Once the line holding "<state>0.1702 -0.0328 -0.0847" is found in the listing below, write it out and each later line exactly, up to and including the one holding "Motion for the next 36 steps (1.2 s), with".

+++ EXTRACTED MATERIAL +++

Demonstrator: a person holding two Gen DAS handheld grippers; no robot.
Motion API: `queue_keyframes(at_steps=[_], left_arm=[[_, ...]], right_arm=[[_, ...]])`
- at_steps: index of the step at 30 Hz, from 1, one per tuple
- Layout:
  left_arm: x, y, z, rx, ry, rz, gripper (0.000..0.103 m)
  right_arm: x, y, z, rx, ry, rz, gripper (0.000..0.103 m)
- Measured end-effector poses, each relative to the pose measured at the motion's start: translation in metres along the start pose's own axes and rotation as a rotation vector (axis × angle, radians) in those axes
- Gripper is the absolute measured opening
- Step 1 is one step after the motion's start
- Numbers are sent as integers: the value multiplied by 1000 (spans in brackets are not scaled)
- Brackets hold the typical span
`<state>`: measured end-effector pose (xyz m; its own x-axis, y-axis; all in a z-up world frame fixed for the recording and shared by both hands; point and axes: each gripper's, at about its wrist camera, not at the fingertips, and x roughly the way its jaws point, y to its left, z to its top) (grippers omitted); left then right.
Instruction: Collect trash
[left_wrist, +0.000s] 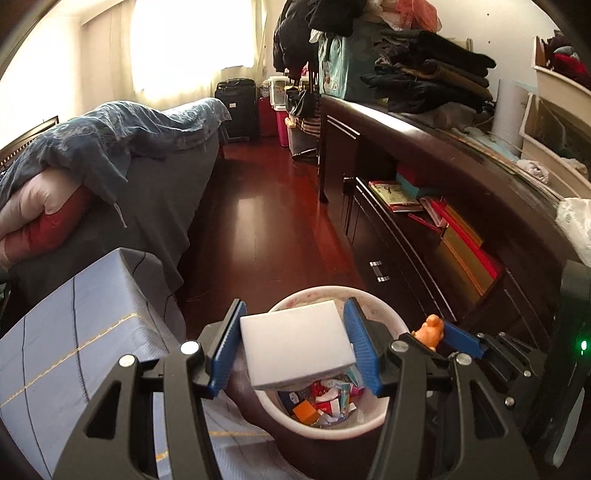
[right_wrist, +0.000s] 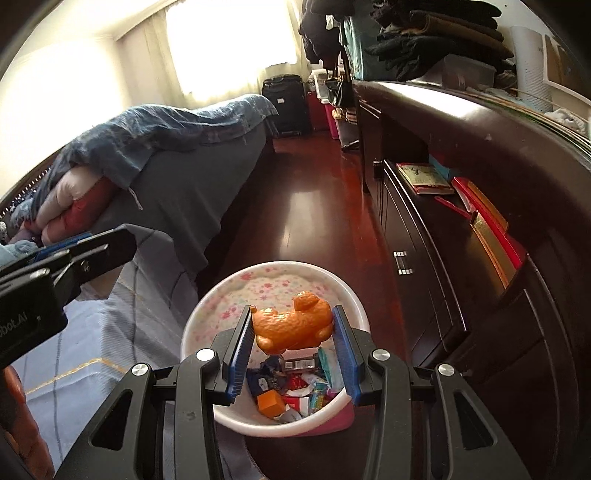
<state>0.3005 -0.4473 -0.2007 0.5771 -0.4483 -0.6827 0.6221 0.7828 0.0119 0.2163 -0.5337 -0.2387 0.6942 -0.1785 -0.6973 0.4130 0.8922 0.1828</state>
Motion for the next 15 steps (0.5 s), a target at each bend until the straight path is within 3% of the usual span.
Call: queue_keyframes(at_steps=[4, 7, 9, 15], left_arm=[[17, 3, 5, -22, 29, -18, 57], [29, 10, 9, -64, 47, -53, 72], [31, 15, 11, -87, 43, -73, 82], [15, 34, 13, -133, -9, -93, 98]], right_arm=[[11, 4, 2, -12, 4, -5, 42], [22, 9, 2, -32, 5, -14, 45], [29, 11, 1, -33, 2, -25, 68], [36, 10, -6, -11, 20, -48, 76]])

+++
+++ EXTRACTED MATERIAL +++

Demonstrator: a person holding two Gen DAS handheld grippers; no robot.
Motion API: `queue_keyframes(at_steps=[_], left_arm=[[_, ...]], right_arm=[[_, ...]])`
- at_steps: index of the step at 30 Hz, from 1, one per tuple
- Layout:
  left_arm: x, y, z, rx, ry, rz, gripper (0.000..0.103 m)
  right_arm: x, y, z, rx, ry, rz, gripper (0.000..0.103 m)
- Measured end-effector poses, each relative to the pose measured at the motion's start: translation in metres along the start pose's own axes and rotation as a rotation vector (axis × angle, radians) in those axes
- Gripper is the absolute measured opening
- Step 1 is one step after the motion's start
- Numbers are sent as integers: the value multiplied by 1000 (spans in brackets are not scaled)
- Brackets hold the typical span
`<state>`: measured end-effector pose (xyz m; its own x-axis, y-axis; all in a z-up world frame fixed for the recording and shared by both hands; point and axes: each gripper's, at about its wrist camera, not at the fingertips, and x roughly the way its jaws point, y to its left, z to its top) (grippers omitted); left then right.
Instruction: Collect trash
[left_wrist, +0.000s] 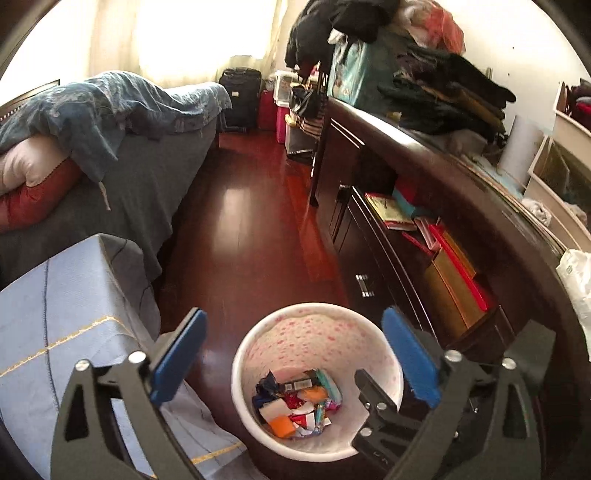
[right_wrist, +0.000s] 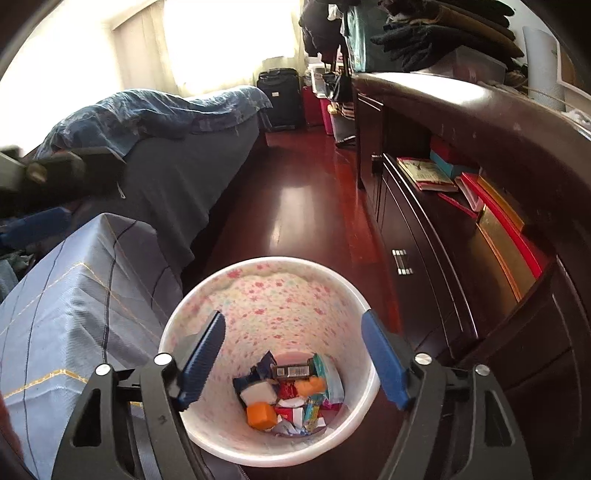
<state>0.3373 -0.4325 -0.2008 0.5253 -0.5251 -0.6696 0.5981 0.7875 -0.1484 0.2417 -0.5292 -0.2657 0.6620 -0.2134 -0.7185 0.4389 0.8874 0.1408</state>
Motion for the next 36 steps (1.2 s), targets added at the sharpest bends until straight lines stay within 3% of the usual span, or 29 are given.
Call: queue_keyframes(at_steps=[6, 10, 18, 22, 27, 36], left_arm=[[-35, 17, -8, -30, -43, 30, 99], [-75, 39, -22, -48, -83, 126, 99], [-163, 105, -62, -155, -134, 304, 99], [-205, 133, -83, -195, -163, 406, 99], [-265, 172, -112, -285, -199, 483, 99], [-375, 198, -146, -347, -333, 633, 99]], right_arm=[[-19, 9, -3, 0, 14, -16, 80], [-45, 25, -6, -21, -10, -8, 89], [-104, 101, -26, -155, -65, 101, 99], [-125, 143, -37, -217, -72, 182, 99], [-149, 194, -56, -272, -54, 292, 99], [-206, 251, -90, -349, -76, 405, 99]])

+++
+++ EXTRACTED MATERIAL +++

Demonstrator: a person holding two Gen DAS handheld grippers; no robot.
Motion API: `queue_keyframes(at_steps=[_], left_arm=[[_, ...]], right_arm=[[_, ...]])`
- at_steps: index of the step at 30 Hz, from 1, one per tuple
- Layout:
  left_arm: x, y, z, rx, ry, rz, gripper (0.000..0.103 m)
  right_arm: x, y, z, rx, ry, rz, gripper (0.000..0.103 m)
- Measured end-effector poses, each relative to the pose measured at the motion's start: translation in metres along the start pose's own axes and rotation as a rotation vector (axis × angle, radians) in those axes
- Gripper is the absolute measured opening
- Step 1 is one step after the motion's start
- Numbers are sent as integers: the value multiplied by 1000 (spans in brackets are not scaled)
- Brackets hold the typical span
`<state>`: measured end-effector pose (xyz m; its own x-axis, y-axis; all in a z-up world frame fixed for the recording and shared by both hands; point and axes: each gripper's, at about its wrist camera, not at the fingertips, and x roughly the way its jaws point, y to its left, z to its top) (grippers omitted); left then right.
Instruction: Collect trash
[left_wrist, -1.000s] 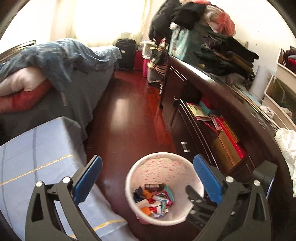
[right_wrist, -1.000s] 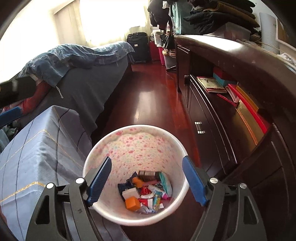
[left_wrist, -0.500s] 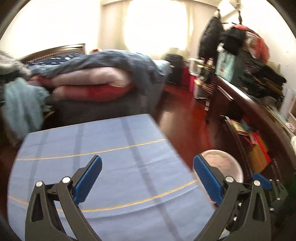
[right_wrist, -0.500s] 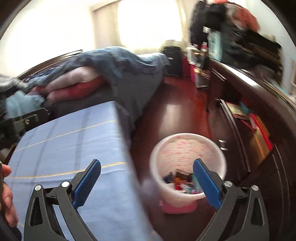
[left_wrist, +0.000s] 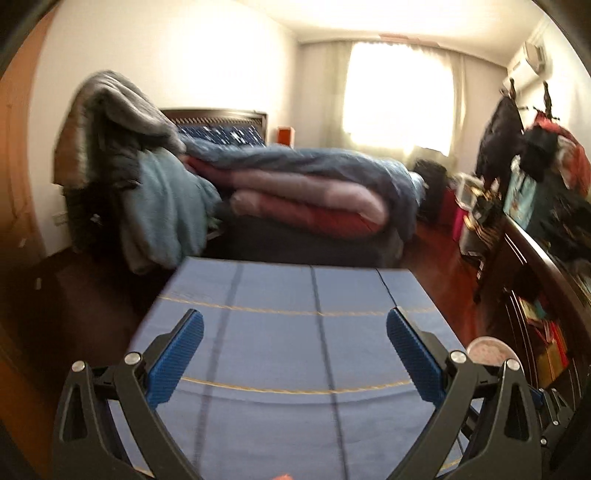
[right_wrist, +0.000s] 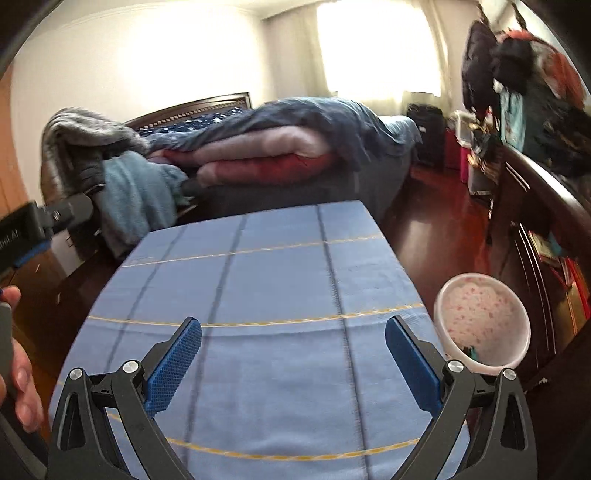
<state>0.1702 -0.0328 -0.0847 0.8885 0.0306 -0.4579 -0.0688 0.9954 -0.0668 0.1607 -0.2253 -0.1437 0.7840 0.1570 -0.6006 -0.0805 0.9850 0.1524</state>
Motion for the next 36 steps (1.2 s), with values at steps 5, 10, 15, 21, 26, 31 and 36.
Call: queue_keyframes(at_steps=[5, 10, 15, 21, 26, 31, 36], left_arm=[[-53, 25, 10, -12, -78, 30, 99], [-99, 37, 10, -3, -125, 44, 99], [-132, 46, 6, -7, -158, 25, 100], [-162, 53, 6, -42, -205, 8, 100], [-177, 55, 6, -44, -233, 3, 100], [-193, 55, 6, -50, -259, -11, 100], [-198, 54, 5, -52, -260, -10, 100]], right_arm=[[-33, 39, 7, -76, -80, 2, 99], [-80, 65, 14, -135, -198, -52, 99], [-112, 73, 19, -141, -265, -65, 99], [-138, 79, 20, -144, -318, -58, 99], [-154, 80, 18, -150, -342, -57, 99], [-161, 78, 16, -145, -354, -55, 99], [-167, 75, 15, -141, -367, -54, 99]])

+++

§ TASK RESULT:
<state>0.1702 -0.0328 -0.0847 0.8885 0.0306 -0.4579 -0.0688 0.9954 -0.0668 0.1607 -0.2253 -0.1437 0.7840 0.1570 -0.6006 -0.0805 0.9850 0.1524</state>
Motion for the next 36 steps (1.2 s), with values at steps 5, 10, 15, 21, 26, 31 and 36.

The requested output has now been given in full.